January 23, 2008 Stephen L. Johnson Administrator U.S. Environmental Protection Agency United States Environmental Protection Agency 1101A U.S. EPA Headquarters Ariel Rios Building 1200 Pennsylvania Avenue, NW Washington, DC 20460 Re: Massachusetts v. EPA remand

Dear Administrator Johnson: We are writing today because of our concern about the progress of the administrative proceedings on remand from last year's U.S. Supreme Court ruling in Massachusetts v. EPA, 549 U.S. ___, 127 S.Ct. 1438 (2007). For the reasons set forth below, we believe that EPA is unreasonably delaying action on the remand, and we request a response by February 27, 2008, regarding the agency's specific intentions for moving that remand forward. As you know, in Massachusetts v. EPA, we and other parties challenged EPA's refusal to regulate greenhouse gas emissions from motor vehicles pursuant to the federal Clean Air Act. The Court ruled that EPA had authority to regulate greenhouse gases under the Clean Air Act. 127 S.Ct. at 1459-62. The Court also ruled that EPA had relied on improper policy grounds in denying a rulemaking petition that had been filed under Section 202 of the Act, and it ordered the agency to revisit the rulemaking petition based on proper statutory factors.
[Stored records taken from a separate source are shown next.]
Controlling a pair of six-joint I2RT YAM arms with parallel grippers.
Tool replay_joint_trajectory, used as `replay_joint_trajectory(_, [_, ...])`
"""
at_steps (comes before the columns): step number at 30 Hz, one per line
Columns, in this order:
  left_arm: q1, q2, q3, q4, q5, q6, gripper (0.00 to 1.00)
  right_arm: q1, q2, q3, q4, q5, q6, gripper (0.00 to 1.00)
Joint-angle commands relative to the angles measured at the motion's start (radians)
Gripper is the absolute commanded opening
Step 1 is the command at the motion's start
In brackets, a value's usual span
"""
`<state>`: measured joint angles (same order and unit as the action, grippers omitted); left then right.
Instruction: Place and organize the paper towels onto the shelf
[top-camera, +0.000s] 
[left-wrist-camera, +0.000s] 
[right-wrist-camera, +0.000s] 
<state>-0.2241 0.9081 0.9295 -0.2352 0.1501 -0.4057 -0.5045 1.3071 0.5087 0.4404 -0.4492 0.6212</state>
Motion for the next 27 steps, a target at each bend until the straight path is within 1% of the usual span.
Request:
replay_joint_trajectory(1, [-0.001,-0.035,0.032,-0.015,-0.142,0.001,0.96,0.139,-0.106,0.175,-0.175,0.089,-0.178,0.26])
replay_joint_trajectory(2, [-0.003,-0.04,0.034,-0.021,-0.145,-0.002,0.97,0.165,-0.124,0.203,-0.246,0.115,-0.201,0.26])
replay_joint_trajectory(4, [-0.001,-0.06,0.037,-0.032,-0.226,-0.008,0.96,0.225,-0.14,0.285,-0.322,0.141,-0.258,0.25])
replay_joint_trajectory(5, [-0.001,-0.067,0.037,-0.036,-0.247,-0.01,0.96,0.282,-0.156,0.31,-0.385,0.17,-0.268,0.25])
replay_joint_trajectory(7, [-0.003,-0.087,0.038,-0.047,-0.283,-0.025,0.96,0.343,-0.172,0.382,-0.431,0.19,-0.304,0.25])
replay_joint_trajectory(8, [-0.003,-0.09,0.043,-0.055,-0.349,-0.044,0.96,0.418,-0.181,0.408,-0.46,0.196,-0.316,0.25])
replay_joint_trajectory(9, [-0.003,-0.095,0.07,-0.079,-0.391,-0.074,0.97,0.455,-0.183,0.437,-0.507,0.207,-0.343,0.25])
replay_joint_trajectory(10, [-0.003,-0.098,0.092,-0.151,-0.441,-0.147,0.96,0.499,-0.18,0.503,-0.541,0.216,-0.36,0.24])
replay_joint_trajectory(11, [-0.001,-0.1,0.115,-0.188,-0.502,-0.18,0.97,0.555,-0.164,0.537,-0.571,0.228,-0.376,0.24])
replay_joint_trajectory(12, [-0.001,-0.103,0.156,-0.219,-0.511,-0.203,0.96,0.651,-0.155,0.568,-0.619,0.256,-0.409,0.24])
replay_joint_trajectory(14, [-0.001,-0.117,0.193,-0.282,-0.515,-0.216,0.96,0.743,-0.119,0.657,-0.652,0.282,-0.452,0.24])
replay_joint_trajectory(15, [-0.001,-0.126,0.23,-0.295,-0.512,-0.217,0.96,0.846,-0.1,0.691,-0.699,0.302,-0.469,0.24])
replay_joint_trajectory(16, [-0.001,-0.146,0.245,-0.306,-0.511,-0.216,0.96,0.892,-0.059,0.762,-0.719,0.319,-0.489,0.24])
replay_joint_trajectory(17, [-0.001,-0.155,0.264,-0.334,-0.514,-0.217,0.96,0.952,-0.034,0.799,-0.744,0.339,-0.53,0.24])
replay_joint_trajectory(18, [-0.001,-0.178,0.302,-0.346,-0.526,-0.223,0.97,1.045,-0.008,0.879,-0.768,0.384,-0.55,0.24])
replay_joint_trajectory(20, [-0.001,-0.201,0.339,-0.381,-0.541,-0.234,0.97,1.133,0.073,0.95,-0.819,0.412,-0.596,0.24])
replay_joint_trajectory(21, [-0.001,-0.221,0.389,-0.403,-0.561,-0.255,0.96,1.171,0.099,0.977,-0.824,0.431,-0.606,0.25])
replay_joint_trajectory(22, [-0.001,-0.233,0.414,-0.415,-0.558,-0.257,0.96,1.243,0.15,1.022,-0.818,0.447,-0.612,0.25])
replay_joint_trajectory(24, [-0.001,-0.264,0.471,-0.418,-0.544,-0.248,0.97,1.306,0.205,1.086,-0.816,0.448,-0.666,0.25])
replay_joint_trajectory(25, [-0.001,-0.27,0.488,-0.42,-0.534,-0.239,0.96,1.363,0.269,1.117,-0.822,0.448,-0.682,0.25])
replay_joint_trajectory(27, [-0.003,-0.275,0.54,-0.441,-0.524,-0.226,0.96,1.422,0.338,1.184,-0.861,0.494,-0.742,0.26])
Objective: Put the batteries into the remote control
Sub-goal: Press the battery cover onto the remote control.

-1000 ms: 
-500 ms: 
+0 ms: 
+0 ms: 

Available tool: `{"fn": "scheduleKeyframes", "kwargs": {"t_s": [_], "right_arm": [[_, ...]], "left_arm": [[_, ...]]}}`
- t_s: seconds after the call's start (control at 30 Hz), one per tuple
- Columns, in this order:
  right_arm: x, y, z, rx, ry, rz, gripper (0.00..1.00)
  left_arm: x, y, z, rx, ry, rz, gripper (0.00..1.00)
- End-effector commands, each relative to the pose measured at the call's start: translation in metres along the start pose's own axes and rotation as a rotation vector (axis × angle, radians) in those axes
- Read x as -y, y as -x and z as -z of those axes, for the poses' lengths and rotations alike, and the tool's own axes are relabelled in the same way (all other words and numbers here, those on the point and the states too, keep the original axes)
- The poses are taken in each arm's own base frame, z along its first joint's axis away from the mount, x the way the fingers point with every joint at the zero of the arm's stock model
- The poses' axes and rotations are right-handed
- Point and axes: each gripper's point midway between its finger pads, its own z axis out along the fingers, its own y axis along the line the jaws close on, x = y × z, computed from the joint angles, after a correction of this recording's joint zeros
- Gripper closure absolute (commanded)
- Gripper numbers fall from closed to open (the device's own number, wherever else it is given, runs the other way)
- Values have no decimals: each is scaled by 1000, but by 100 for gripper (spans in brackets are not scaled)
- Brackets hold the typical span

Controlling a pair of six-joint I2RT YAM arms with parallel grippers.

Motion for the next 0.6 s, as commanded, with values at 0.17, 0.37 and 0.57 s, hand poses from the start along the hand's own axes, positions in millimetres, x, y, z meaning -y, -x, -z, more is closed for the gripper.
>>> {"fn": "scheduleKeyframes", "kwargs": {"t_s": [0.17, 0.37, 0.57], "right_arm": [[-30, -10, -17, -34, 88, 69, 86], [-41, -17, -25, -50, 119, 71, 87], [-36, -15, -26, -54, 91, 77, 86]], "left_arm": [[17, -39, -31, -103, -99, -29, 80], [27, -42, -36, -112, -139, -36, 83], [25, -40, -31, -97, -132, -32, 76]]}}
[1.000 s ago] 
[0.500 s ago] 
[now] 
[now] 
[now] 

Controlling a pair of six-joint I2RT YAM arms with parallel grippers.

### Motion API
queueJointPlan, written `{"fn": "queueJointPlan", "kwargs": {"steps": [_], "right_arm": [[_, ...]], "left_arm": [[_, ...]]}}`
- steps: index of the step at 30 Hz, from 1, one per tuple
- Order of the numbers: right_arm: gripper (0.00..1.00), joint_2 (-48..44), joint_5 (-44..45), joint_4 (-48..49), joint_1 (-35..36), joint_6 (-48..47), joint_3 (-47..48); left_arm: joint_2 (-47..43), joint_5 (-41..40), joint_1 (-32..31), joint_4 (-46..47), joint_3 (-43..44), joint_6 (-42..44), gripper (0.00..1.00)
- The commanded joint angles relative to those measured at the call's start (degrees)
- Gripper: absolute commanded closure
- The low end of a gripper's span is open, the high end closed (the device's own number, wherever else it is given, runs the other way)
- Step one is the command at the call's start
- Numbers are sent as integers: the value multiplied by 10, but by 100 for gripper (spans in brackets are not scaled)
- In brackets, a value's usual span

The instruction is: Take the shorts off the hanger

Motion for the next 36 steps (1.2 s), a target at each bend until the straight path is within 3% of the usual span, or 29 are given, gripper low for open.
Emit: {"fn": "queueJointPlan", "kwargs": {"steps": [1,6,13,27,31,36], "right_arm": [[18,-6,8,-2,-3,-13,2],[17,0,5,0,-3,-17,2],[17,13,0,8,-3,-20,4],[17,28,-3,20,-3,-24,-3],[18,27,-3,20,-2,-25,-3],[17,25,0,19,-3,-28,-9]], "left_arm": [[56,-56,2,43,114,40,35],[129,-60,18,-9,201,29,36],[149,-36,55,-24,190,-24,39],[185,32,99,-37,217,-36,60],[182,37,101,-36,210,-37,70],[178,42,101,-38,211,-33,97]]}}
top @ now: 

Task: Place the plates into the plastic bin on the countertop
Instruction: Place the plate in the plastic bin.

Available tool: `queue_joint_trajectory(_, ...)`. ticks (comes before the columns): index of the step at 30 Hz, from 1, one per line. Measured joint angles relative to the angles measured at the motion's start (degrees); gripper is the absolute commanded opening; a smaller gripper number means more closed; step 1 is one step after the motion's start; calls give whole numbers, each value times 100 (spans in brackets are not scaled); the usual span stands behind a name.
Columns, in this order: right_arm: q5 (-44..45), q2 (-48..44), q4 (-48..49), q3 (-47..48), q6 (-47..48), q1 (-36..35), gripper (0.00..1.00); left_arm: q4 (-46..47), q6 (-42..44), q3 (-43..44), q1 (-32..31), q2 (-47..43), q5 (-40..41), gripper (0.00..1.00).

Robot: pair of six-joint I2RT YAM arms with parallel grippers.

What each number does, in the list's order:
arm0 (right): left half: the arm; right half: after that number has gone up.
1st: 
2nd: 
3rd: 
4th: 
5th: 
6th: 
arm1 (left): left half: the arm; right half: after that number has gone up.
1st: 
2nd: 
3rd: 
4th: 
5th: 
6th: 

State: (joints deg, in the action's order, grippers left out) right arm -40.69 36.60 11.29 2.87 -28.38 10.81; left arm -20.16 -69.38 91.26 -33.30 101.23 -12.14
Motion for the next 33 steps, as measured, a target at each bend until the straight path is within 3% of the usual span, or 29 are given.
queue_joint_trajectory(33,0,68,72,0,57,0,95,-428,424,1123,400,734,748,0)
Id. at 1462-63. As EPA itself described the Court's mandate just last month: On April 2, 2007, the Supreme Court ruled that the EPA must determine, under Section 202(a) of the Clean Air Act, whether greenhouse gas emissions (GHG) from new motor vehicles cause or contribute to air pollution that endangers public health or welfare. 72 Fed. Reg. 69934 (December 10, 2007).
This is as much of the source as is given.